Try it: From the top of the records below down to the line containing "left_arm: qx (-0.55", reproduce every line exactly.

****************

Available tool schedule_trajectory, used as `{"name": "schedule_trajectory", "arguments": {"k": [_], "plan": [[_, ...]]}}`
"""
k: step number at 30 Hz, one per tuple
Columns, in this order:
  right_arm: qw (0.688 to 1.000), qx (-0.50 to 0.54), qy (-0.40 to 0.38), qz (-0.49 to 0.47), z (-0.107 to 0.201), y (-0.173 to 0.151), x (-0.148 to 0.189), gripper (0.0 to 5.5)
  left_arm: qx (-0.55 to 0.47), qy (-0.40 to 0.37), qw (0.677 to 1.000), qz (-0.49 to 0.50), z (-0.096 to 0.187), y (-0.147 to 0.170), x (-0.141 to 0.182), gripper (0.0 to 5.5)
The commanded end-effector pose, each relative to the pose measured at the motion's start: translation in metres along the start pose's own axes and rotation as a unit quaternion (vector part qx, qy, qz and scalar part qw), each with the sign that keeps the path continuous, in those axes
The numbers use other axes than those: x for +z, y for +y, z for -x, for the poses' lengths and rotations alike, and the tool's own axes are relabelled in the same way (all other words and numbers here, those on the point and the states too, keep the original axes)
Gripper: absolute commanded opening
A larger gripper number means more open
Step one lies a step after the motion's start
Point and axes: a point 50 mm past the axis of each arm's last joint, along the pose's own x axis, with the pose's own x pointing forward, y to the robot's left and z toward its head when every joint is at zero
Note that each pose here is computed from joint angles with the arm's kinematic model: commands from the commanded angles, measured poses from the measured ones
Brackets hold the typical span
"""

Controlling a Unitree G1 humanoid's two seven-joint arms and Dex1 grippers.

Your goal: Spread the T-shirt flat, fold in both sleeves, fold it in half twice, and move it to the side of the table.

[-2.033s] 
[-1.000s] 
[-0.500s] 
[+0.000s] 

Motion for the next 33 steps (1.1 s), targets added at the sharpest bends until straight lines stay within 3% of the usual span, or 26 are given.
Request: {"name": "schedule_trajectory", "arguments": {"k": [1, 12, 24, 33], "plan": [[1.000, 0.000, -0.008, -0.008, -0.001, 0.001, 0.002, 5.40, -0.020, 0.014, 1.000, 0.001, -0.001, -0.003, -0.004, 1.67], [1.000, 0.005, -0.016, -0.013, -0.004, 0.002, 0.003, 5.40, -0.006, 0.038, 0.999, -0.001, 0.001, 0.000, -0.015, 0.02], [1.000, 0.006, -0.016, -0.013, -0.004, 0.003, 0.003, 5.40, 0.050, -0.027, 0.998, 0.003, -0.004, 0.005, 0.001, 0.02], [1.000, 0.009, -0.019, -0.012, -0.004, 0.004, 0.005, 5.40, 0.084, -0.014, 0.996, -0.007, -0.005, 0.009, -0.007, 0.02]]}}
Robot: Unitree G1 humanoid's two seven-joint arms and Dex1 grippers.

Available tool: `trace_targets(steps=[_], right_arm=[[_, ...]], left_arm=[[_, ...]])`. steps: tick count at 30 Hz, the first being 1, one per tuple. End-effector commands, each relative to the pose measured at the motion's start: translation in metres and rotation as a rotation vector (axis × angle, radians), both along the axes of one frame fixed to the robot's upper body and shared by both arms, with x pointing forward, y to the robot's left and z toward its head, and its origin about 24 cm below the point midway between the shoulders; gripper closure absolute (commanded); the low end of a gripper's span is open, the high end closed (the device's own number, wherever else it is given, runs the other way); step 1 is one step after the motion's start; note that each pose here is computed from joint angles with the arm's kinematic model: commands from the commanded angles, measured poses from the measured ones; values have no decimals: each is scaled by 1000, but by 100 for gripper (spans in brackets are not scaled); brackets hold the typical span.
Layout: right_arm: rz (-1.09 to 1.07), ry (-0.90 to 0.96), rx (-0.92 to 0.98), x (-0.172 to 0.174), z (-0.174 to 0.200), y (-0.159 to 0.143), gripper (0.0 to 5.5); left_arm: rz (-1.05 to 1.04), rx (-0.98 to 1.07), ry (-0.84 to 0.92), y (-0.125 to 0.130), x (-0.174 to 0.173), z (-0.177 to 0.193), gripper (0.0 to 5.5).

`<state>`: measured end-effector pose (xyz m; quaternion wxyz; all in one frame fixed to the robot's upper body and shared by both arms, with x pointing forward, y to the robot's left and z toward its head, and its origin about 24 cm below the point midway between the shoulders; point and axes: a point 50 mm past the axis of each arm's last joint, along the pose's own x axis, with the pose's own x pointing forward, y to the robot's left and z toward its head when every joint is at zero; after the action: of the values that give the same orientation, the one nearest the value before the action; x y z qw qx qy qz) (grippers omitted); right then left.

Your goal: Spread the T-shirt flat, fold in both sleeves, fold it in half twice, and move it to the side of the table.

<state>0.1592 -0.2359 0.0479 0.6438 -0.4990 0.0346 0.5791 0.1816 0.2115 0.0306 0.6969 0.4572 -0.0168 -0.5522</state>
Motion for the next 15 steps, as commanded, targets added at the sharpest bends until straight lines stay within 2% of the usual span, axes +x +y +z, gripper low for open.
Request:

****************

Solution to this problem:
Available tool schedule_trajectory, used as `{"name": "schedule_trajectory", "arguments": {"k": [_], "plan": [[_, ...]]}}`
"""
k: step number at 30 Hz, one per tuple
Columns, in this order:
  right_arm: qw (0.688 to 1.000), qx (-0.50 to 0.54), qy (-0.40 to 0.38), qz (-0.49 to 0.47), z (-0.107 to 0.201), y (-0.173 to 0.151), x (-0.148 to 0.189), gripper (0.0 to 5.5)
  left_arm: qx (-0.55 to 0.47), qy (-0.40 to 0.37), qw (0.677 to 1.000), qz (-0.49 to 0.50), z (-0.096 to 0.187), y (-0.147 to 0.170), x (-0.141 to 0.182), gripper (0.0 to 5.5)

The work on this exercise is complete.